* PROBLEM TO WORK ON *
Could you transcribe every record below exactly as it stands?

* GIVEN RECORDS *
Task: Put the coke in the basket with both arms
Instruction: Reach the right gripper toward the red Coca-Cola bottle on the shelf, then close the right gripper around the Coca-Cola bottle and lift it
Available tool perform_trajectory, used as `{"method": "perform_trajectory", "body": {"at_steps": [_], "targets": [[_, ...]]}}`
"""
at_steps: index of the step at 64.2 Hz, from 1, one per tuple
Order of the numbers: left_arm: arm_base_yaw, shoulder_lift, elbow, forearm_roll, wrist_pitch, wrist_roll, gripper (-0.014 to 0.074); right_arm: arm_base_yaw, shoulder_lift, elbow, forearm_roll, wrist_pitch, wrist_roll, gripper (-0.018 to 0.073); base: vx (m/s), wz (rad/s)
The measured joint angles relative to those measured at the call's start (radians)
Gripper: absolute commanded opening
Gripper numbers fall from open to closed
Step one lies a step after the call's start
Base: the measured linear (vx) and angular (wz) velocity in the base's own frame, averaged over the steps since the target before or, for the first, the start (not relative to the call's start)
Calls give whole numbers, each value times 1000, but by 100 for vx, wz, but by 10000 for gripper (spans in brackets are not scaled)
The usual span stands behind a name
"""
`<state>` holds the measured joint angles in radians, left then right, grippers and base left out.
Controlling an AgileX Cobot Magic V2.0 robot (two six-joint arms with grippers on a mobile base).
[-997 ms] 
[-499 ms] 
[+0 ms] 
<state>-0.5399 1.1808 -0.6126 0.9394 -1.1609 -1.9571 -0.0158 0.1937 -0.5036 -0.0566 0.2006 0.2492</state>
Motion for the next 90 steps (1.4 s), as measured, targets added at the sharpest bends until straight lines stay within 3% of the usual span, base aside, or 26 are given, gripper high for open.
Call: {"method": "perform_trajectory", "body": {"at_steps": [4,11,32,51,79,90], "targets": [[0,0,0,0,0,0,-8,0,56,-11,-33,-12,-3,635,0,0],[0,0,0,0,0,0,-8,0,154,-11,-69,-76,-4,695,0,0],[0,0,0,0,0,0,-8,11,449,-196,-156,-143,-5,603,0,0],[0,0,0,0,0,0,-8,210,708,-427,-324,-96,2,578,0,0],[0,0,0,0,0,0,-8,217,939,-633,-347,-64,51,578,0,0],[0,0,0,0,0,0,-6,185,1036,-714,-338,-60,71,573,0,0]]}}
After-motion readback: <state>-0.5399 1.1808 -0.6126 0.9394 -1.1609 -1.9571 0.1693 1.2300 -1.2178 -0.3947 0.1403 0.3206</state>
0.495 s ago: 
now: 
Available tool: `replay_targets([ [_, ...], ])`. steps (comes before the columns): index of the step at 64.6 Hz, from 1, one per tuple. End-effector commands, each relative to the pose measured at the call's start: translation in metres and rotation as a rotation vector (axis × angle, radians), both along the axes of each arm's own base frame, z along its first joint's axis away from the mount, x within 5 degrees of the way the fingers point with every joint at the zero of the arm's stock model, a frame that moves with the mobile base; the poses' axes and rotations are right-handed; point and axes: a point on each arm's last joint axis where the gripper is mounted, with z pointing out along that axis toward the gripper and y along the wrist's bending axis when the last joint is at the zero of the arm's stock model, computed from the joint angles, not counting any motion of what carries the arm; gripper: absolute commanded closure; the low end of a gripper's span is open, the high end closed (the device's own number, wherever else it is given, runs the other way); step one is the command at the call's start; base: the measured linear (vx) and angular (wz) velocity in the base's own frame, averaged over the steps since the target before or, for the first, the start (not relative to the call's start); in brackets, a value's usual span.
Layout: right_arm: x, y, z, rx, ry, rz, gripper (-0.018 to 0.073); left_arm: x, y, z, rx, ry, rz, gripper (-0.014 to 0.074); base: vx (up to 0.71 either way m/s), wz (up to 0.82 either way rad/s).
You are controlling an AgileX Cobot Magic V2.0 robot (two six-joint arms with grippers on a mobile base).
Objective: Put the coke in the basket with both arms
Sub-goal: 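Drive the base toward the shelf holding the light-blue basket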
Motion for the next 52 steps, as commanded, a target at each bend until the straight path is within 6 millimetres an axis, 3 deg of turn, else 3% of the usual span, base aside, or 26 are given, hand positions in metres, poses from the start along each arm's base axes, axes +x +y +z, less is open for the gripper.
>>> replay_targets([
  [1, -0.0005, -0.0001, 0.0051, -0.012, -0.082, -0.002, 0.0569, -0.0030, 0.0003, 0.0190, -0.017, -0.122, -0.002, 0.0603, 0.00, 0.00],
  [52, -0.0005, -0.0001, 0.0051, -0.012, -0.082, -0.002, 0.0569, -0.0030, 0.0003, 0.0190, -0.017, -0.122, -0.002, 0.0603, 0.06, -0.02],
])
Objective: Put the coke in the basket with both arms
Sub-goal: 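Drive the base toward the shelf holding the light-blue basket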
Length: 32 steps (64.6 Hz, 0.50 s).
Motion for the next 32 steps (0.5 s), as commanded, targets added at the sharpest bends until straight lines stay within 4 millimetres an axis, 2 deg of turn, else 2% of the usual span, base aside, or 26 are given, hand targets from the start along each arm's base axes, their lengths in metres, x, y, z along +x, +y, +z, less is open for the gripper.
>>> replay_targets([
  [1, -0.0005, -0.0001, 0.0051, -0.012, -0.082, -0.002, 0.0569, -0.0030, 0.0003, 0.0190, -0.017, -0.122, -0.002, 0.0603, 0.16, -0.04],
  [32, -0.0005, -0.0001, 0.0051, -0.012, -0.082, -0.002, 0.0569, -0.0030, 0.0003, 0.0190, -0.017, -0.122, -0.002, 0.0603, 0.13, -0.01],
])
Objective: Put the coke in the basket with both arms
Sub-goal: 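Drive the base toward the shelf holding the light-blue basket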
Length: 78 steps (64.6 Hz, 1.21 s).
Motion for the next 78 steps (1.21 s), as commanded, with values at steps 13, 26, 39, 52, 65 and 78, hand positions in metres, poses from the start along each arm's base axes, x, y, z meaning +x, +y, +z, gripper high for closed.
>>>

* REPLY TO THE EXERCISE *
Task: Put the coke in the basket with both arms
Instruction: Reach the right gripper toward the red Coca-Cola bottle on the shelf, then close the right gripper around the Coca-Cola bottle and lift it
Available tool perform_trajectory, used as `{"method": "perform_trajectory", "body": {"at_steps": [_], "targets": [[_, ...]]}}`
"""
at_steps: index of the step at 64.2 Hz, from 1, one per tuple
Order of the numbers: left_arm: arm_base_yaw, shoulder_lift, elbow, forearm_roll, wrist_pitch, wrist_roll, gripper (-0.014 to 0.074); right_arm: arm_base_yaw, shoulder_lift, elbow, forearm_roll, wrist_pitch, wrist_roll, gripper (-0.018 to 0.073); base: vx (m/s), wz (rad/s)
The measured joint angles relative to those measured at the call's start (radians)
Gripper: absolute commanded opening
Gripper numbers fall from open to closed
Step one lies a step after the call's start
Base: the measured linear (vx) and angular (wz) velocity in the base's own frame, averaged over the steps since the target before or, for the first, the start (not relative to the call's start)
Calls give whole numbers, each value times 1000, but by 100 for vx, wz, but by 10000 for gripper (spans in brackets are not scaled)
The usual span stands behind a name
"""
`<state>` holds the measured joint angles in radians, left then right, grippers and base left out.
Controlling an AgileX Cobot Magic V2.0 robot (two six-joint arms with grippers on a mobile base).
[-997 ms] 
[-499 ms] 
[+0 ms] 
<state>-0.5399 1.1808 -0.6126 0.9394 -1.1609 -1.9571 -0.0158 0.1937 -0.5036 -0.0566 0.2006 0.2492</state>
Motion for the next 90 steps (1.4 s), as measured, targets added at the sharpest bends until straight lines stay within 3% of the usual span, base aside, or 26 are given, gripper high for open.
Call: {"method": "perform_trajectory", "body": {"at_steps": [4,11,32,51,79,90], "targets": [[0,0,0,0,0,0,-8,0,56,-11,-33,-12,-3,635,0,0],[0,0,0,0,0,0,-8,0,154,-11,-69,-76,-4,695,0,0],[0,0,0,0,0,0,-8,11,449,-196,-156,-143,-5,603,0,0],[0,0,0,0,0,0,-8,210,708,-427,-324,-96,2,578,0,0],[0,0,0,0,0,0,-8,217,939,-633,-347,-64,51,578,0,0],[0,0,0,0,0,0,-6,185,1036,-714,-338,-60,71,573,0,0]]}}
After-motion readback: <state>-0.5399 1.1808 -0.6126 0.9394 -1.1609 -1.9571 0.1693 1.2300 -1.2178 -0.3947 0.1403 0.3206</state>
0.495 s ago: 
now: 
Available tool: `replay_targets([ [_, ...], ])`. steps (comes before the columns): index of the step at 64.6 Hz, from 1, one per tuple. End-effector commands, each relative to the pose measured at the call's start: translation in metres and rotation as a rotation vector (axis × angle, radians), both along the axes of each arm's own base frame, z along its first joint's axis away from the mount, x within 5 degrees of the way the fingers point with every joint at the zero of the arm's stock model, a frame that moves with the mobile base; the poses' axes and rotations are right-handed; point and axes: a point on each arm's last joint axis where the gripper is mounted, with z pointing out along that axis toward the gripper and y along the wrist's bending axis when the last joint is at the zero of the arm's stock model, computed from the joint angles, not counting any motion of what carries the arm; gripper: absolute commanded closure; the low end of a gripper's span is open, the high end closed (the device's own number, wherever else it is given, runs the other way); step one is the command at the call's start; base: the measured linear (vx) and angular (wz) velocity in the base's own frame, averaged over the steps since the target before or, for the first, the start (not relative to the call's start); in brackets, a value's usual span.
Layout: right_arm: x, y, z, rx, ry, rz, gripper (-0.018 to 0.073); left_arm: x, y, z, rx, ry, rz, gripper (-0.014 to 0.074); base: vx (up to 0.71 either way m/s), wz (up to 0.82 either way rad/s).
You are controlling an AgileX Cobot Magic V2.0 robot (two six-joint arms with grippers on a mobile base).
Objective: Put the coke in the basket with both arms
Sub-goal: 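Drive the base toward the shelf holding the light-blue basket
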Motion for the next 52 steps, as commanded, a target at each bend until the straight path is within 6 millimetres an axis, 3 deg of turn, else 3% of the usual span, base aside, or 26 are given, hand positions in metres, poses from the start along each arm's base axes, axes +x +y +z, less is open for the gripper.
>>> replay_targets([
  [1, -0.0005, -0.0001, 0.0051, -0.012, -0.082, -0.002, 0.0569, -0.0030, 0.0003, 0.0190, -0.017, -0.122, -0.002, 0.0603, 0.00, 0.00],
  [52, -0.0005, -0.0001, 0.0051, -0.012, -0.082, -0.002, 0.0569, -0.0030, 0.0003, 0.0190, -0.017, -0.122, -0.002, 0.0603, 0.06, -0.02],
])
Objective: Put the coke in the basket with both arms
Sub-goal: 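Drive the base toward the shelf holding the light-blue basket
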Length: 32 steps (64.6 Hz, 0.50 s).
Motion for the next 32 steps (0.5 s), as commanded, targets added at the sharpest bends until straight lines stay within 4 millimetres an axis, 2 deg of turn, else 2% of the usual span, base aside, or 26 are given, hand targets from the start along each arm's base axes, their lengths in metres, x, y, z along +x, +y, +z, less is open for the gripper.
>>> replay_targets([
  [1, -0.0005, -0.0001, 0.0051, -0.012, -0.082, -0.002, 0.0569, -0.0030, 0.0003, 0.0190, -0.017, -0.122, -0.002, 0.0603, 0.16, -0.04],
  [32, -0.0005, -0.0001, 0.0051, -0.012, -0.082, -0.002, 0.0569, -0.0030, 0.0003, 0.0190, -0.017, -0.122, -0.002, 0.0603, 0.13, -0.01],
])
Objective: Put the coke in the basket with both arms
Sub-goal: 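Drive the base toward the shelf holding the light-blue basket
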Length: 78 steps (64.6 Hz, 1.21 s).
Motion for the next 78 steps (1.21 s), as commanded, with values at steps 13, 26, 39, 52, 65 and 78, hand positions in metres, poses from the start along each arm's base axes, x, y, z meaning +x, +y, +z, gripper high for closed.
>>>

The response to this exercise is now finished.